→ Your task:
In the listing that follows, the range to quote begins at the line that has "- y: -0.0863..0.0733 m" and ends after the line that has "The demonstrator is"; quote it verbatim and add nothing.

- - -

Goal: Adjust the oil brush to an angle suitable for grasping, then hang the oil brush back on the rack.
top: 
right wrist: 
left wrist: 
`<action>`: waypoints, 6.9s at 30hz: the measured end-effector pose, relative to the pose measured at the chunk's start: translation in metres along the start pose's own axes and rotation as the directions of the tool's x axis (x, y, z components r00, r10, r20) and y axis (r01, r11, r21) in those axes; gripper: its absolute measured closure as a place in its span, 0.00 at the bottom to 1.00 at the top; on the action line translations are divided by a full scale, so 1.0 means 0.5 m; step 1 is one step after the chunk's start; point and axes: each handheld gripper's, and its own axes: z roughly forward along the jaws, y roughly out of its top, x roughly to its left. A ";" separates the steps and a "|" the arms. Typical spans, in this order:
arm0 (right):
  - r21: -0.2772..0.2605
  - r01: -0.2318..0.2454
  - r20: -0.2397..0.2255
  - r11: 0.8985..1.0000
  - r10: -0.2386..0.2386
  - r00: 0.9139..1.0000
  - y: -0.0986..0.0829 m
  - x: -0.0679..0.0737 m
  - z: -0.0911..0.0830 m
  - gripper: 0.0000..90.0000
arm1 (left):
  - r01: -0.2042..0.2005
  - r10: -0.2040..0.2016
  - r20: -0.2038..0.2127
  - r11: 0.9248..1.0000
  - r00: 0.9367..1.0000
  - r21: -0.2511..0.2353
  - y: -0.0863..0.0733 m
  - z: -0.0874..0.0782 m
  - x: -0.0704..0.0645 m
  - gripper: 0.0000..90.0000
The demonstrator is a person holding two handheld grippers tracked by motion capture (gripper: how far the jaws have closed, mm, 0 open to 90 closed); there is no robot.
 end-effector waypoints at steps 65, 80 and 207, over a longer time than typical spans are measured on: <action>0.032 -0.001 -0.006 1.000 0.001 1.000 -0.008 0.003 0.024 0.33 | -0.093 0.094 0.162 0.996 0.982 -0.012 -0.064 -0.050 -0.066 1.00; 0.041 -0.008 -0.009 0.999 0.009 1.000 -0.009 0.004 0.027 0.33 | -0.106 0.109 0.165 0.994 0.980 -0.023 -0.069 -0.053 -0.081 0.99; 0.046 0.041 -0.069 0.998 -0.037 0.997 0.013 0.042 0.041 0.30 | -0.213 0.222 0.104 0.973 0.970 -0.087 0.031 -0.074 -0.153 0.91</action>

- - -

→ Solved exercise:
  - y: -0.0863..0.0733 m
  - z: -0.0874..0.0782 m
  - x: -0.0704..0.0645 m
  - gripper: 0.0000..90.0000
The demonstrator is a person holding two handheld grippers tracked by motion capture (gripper: how far the jaws have closed, mm, 0 open to 90 closed); there is no robot.

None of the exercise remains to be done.